研究課題
本研究の目的は、COPDの肺組織傷害に対する防御分子、修復因子について解明し、創薬に繋がる基礎研究を為すことである。本研究では、1. 新規還元分子である活性硫黄分子種(reactive sulfur species: RSS)、2.抗老化液性因子Growth differentiation factor 11 (GDF11)、3.組織修復をもたらす新規転写因子LHX9に着目し、COPDの病態に対する役割について解明すること、を目的とする。本研究を遂行するにあたり、現在までの、研究実績について以下に示す。1.新規還元分子であるRSSのCOPD病態における役割の解明肺は酸化ストレスを強く受ける臓器であり外因性および内因性の酸化ストレスから肺細胞を保護するために種々の抗酸化分子が機能している。我々は、新規の内因性抗酸化分子であるRSSに着目し、COPD患者の気道、肺細胞におけるその産生量と様式について明らかにすることを目的とした。さらにCOPDの病態におけるRSSの役割をin vivo, in vitroモデルを用いて解明する。2.抗老化液性因子GDF11のCOPD病態における役割の解明GDF11は血漿中に存在する抗老化因子として近年着目されている分子である。GDF11のCOPDにおける発現について血漿および肺組織における発現様式について明らかにする。さらにGDF11を投与することで病態が改善するかについて動物モデルを用いて検証する。3.細胞特異的な網羅的解析により抽出した新規転写因子LHX9 のCOPD病態における役割の解明LHX9はCOPD由来のII型肺胞上皮細胞における網羅的遺伝子解析で発現が増加していることが明らかになった転写因子である。一方でその機能については不明である。本研究ではCOPD肺細胞におけるLHX9の発現とその役割を解明する。
2: おおむね順調に進展している
各研究項目ごとに見てみると、RSSの産生量と様式についてはCOPD患者由来の気道被覆液と肺構築細胞では健常人と比較して低値であることが明らかになった。RSSの中でも、glutathione persulfide(GSSH), glutathione trisulfide (GSSSH), cysteine persulfide (CysSSH)の産生が低下していた。これらのRSSは対応するglutathione (GSH)やcysteine (CysSH)に比較して10-100倍の高い抗酸化能を有することから、COPDにおける産生量の低下はCOPDで見られる過剰な酸化ストレスに関係している可能性がある。これらの結果は、Thorax誌に掲載された(Numakura T et al, Thorax 2017; 72: 1074-1083.)。次にCOPD病態におけるGDF11の役割の研究では、血漿中のGDF11量はCOPD患者では、健常人に比較して有意に低値であることが明らかになった。さらにCOPD患者の肺組織や肺細胞では、その発現が低下することが明らかになった。また、GDF11を投与することで肺細胞の老化が抑制されることを解明し、その結果、肺線維芽細胞の組織修復能が改善することも明らかにした。これらの結果は、Thorax誌に掲載された(Onodera K et al, Thorax 2017; 72: 893-904.)。LHX9に関する研究では、マイクロアレイによる網羅的遺伝子解析の結果をq-PCRで確認したところCOPD患者のII型肺胞上皮細胞において発現が上昇していた。今後その機能を検証する予定である。以上より、RSSとGDF11の研究は当初の計画より順調に進んでおり、LHX9に関してはやや遅れているものの、研究全体としては概ね順調に推移していると判断する。

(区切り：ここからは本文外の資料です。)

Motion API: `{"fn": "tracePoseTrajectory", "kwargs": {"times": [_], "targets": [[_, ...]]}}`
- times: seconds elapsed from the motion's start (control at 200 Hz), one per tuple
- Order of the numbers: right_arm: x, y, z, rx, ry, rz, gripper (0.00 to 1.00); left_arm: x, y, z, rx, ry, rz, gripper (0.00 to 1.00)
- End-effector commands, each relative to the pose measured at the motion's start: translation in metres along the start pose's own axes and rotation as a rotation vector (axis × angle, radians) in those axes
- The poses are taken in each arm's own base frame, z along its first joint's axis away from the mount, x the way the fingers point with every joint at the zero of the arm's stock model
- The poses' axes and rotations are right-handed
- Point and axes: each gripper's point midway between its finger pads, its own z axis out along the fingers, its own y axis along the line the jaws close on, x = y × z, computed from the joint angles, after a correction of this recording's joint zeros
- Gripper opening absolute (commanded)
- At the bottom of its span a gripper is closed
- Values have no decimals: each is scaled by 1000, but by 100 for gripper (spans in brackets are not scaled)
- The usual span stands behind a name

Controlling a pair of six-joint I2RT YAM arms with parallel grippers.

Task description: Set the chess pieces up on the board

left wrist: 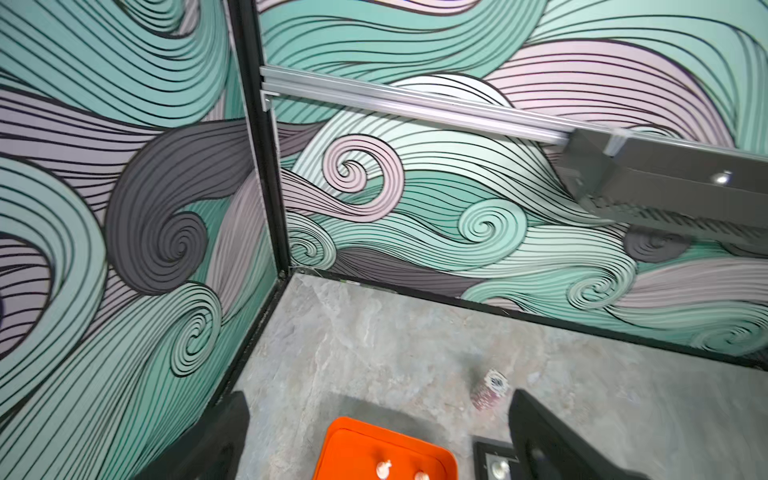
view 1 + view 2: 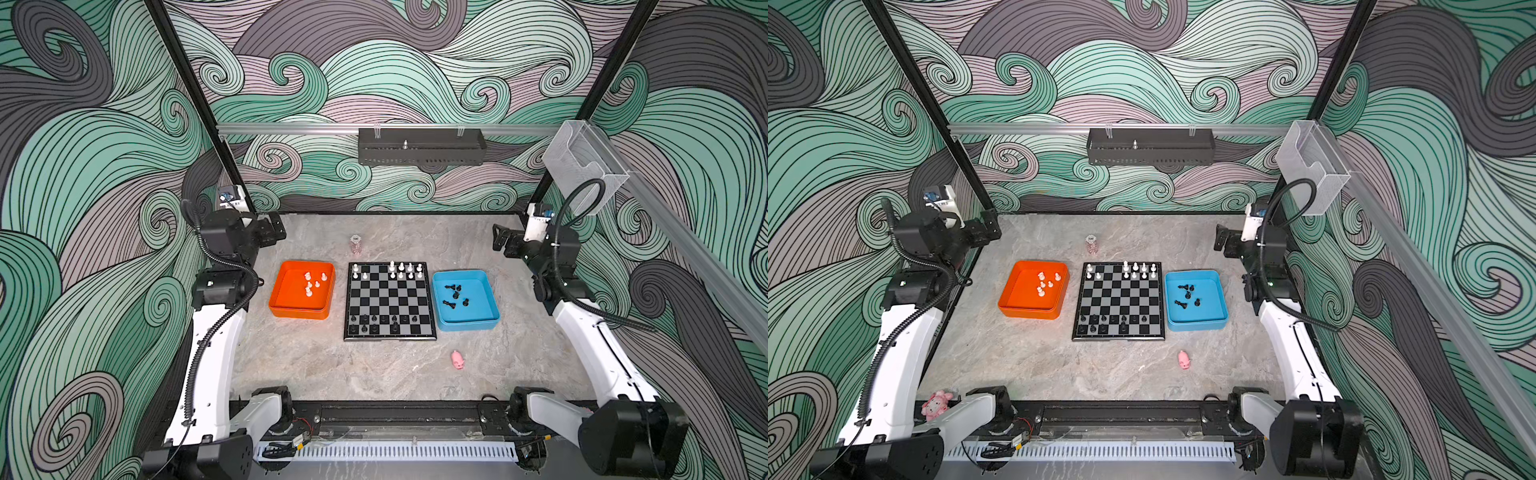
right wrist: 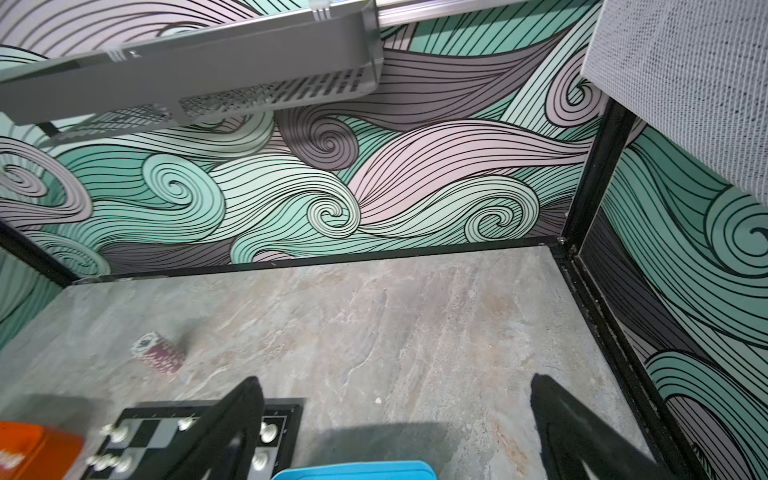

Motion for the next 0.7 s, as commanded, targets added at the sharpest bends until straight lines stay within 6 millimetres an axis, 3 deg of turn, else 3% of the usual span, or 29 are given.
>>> {"fn": "tracePoseTrajectory", "kwargs": {"times": [0.0, 0.08, 0.19, 0.35, 0.49, 0.605, 0.696], "targets": [[44, 14, -8, -73, 240, 130, 99, 21, -24, 6, 115, 163, -31, 99], [45, 32, -11, -174, 251, 141, 99, 24, -29, 18, 134, 234, -42, 99], [59, 22, -13, -115, 272, 136, 99, 33, -37, 32, 176, 289, -51, 99], [86, 31, -14, -114, 405, 45, 99, 45, -52, 45, 263, 320, -71, 99], [122, 59, -7, -160, 611, -175, 96, 71, -87, 53, 376, 391, -75, 98], [133, 77, -7, -237, 660, -197, 90, 94, -107, 54, 400, 434, -4, 99], [142, 83, -13, -266, 690, -246, 94, 107, -115, 54, 415, 476, 6, 99]]}}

RSSに関する研究では、現在、COPD病態における役割を明らかにするために、crisper cas9法を用いて産生酵素遺伝子欠損マウスを作成している。現在、バッククロスが進み、まもなく実験に供することが可能になる段階にきている。今後は、エラスターゼ投与による肺気腫マウスやタバコ煙曝露によるCOPD類似マウスを用いてRSSの病態における役割を明らかにしていく予定である。GDF11の研究では、現在、肺気腫モデルを用いてGDF11を投与した際の病理学的変化および呼吸生理学的変化の検討を行っている。さらに肺組織において老化が抑制されるか、またその分子機序について検討を行っているところである。LHX9の研究では、in vitroの系を用いてLHX9の遺伝子発現を調節した際に出現する病態を炎症や組織修復、成長因子などの観点から解明する予定である。さらにCOPD患者および健常者からより多くのII型肺胞上皮細胞を収集し、実験に供する予定である。今後は、得られた肺胞上皮細胞とその臨床背景(呼吸機能およびその経年低下、増悪歴、下気道感染の有無など)との関連を検討していく予定である。